I just hate to see a bunch of unhappy adults because they made decisions on marriage and career too early in their lives! :)


Blackeyedsue said...

I am of the school of thought that a person isn't capable of deciding what they want to do for the rest of their lives before they are twenty. I loved college and goofing off and playing with my friends. Don't get me wrong, I worked hard, but my college experience is what I made of it. I loved a variety of subjects and it was so hard to pick just one. Plenty of people who are happy went to my no-name university. Including myself.

Amanda said...

Hey there!
I totally just stumbled across your blog awhile I was looking up something Harvard related. =) I thought you made some good points and even though you posted this entry ages upon ages ago, I wanted to leave a little note.

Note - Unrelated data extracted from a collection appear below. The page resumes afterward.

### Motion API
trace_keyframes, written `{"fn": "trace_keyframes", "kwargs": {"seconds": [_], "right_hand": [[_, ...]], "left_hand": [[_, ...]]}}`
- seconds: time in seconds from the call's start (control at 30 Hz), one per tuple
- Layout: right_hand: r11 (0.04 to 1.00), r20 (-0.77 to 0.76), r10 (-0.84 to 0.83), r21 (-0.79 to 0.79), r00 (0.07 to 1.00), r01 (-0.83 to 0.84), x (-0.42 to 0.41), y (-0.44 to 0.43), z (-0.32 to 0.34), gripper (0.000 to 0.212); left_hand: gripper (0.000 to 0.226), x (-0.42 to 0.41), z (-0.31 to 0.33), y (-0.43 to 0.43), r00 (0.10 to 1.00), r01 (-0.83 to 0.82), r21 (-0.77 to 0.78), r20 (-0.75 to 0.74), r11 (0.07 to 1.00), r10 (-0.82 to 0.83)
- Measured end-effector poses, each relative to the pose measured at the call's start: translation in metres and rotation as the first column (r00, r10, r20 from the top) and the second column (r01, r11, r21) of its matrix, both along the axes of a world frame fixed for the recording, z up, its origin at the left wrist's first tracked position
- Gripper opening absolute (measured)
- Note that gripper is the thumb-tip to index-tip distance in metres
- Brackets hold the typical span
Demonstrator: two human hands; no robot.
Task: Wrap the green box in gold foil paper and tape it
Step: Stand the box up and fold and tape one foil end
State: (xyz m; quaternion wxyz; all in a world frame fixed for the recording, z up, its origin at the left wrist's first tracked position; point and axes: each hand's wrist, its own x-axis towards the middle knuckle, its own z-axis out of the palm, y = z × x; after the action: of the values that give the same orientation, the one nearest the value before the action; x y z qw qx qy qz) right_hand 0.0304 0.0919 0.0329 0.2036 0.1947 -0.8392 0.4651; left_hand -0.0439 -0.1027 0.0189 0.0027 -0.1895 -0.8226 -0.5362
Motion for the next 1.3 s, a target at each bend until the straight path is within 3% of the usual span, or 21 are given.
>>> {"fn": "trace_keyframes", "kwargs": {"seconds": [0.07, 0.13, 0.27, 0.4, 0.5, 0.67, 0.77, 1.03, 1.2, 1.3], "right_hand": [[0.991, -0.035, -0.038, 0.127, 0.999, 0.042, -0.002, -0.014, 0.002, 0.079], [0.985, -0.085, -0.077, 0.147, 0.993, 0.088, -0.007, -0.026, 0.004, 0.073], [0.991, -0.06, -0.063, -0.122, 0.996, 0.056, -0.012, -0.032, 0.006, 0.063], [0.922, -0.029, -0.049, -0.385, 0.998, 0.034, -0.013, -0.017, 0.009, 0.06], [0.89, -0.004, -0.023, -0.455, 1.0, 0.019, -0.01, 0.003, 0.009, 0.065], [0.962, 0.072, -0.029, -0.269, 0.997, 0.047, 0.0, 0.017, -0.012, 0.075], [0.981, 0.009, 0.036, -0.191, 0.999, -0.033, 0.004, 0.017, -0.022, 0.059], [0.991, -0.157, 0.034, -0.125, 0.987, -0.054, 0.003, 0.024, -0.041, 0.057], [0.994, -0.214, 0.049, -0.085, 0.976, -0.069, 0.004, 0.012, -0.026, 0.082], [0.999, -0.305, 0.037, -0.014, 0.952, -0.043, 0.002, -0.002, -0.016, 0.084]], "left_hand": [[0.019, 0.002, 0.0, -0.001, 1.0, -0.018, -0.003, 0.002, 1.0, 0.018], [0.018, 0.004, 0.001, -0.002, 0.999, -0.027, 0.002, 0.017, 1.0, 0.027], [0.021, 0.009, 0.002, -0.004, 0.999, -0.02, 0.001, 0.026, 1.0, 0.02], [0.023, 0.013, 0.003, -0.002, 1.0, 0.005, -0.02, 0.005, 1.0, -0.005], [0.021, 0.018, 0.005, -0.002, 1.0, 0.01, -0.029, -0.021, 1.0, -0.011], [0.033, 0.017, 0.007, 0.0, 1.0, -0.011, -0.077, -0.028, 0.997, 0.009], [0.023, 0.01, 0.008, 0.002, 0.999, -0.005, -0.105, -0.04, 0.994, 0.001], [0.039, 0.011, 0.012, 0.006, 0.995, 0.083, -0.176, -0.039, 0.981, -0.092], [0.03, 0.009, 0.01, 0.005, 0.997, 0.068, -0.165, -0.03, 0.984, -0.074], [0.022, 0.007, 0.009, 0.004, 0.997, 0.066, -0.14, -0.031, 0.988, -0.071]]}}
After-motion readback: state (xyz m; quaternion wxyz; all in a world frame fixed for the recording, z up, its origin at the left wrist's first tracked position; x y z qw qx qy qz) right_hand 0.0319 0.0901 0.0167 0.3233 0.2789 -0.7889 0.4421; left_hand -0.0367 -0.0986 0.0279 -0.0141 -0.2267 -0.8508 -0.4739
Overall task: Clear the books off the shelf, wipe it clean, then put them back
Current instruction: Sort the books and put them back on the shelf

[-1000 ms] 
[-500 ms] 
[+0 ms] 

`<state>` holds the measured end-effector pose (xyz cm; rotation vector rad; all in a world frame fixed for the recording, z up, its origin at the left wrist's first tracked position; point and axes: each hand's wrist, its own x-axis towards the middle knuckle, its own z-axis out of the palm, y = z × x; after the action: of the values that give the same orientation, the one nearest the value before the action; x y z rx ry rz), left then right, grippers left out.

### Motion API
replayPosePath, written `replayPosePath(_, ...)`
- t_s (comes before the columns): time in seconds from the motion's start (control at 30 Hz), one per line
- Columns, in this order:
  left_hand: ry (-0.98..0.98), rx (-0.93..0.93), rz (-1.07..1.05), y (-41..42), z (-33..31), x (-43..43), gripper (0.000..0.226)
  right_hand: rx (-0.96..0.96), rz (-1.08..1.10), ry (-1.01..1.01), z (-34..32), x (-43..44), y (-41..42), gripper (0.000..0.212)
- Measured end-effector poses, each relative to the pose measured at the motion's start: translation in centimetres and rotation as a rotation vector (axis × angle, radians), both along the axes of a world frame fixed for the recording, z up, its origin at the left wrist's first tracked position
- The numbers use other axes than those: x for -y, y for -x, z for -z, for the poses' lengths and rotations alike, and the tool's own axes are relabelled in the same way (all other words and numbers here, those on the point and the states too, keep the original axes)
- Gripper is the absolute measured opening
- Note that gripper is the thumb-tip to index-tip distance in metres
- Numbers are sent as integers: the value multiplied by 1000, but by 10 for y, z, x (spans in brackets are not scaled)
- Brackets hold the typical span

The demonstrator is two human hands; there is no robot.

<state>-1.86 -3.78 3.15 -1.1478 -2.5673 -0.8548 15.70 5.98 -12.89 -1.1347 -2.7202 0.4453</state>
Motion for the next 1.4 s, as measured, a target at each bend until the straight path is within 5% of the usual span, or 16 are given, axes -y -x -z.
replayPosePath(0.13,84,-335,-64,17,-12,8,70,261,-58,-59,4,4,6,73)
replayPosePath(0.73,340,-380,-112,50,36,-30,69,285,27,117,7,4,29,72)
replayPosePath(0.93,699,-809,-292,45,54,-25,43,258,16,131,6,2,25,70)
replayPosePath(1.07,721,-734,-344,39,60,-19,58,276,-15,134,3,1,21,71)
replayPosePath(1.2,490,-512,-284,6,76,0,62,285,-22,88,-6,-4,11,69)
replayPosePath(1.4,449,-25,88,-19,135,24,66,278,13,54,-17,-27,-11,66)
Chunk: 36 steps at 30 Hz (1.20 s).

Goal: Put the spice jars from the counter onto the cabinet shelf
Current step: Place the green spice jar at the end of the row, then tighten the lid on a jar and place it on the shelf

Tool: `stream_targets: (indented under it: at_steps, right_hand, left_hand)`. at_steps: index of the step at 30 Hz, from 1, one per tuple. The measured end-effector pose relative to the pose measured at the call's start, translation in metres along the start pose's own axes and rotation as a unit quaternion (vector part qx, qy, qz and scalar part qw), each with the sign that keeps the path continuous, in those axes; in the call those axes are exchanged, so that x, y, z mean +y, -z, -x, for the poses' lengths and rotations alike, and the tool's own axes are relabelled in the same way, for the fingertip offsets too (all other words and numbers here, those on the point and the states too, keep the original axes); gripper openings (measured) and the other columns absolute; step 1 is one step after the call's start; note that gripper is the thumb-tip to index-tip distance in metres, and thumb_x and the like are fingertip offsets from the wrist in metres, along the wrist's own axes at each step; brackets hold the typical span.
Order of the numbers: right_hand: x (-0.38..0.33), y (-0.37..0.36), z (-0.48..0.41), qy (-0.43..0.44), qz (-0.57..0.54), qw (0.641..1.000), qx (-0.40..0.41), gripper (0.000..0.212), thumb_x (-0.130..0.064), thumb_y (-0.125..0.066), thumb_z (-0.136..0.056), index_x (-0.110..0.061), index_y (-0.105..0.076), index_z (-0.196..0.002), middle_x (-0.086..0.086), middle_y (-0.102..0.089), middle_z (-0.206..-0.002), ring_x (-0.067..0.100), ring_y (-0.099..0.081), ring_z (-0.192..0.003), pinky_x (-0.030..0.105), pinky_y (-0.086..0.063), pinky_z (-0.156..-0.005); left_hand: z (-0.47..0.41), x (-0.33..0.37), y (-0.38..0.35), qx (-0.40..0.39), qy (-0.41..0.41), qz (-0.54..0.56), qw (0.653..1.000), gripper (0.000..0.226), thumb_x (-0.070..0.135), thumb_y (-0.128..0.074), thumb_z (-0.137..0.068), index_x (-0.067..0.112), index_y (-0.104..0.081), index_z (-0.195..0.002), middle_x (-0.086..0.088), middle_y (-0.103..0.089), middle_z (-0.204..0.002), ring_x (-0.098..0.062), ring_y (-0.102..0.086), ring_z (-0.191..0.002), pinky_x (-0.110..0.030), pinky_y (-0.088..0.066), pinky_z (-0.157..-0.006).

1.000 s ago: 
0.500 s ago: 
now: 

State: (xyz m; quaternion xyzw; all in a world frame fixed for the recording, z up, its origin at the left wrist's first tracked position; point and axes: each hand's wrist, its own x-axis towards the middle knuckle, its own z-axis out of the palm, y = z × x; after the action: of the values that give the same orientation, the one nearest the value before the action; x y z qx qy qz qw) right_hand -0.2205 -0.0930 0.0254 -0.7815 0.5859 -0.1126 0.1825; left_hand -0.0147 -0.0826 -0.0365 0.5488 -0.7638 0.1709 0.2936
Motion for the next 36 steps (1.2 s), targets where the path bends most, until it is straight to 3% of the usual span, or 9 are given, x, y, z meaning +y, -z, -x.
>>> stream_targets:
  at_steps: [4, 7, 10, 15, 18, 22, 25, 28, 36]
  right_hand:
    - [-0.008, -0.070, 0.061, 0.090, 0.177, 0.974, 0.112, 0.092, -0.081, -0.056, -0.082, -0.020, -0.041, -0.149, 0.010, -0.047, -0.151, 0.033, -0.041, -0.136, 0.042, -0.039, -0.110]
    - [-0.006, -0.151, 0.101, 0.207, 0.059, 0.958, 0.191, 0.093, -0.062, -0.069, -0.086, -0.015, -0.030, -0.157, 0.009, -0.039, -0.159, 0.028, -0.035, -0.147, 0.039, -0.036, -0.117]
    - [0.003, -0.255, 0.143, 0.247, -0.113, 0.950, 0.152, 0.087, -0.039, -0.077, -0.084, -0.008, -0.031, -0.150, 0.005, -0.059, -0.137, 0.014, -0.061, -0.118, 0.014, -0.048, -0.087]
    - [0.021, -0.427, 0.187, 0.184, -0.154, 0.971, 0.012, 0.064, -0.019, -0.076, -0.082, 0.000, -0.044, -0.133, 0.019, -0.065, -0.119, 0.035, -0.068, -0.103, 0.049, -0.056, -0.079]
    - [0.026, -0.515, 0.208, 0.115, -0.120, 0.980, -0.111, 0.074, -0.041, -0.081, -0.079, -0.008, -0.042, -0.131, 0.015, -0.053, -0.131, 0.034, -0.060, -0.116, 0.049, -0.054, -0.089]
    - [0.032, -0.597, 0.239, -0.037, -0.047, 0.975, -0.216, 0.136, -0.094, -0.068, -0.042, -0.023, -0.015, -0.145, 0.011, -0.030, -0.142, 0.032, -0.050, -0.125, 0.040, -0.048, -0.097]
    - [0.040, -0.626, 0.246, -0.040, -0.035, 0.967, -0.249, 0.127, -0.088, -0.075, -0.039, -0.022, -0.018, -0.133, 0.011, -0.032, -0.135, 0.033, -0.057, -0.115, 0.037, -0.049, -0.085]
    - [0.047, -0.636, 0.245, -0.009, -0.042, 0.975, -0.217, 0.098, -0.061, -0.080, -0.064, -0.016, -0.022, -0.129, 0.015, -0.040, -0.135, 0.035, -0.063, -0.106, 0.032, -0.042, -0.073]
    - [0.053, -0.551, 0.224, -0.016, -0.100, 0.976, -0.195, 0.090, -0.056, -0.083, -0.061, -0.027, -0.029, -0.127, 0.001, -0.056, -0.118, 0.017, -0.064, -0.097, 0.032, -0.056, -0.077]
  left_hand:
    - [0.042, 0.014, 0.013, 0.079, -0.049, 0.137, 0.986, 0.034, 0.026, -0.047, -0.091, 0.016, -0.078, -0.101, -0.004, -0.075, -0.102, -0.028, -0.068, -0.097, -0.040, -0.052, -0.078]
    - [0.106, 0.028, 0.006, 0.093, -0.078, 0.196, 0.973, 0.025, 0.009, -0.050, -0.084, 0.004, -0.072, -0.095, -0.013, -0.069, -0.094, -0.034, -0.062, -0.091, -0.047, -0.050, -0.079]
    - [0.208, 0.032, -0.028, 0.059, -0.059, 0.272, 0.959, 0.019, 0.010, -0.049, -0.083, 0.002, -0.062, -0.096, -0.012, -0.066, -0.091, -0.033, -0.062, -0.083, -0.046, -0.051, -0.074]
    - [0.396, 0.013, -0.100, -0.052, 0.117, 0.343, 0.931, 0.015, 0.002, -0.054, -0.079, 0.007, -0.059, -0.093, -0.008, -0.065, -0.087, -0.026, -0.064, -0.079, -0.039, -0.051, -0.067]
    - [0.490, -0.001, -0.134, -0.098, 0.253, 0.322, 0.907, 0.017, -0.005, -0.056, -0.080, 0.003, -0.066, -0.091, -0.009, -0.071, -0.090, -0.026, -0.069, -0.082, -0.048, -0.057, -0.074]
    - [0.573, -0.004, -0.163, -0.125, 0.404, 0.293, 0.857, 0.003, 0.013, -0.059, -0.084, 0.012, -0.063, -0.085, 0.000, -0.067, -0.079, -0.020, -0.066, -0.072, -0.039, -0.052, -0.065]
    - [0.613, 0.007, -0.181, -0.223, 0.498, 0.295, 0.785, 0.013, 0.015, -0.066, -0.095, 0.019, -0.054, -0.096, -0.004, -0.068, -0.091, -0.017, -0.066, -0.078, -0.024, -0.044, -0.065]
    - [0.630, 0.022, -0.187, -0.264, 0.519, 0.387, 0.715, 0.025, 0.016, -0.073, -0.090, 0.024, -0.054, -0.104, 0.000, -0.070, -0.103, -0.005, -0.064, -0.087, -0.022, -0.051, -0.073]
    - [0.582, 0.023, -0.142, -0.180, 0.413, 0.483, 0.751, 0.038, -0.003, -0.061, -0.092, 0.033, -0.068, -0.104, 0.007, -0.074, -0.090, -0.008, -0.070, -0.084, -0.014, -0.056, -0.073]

I was never an over achieving high school student. I am convinced that choir alone got me through it at all. However, now I am 32 years old and pursuing an education at Harvard.
They actually have a great distance learning program (which is not horribly expensive), and if you are willing to challenge their classes and do well, you can actually get in, which is something I never EVER dreamed about. There were things I worked hard at as a teenager, but not all of those things were school work. I could have challenged myself and gotten better grades. Even so, the important thing is, I enjoyed being a teenager. Those were great years for me.
Other people "figured out" their lives well before me, but I am a reasonably well adjusted person in an often faulty world and so what if I just now decided I want an ivy league education? Luckily, Harvard is about educating people, even me, in my ripe old 30's. :p
I guess you just never can tell about such things.
Might be an encouraging tidbit to pass on to high schoolers though. Some of them might not have big plans now, but you just never know what the future might bring.
Blessings to you!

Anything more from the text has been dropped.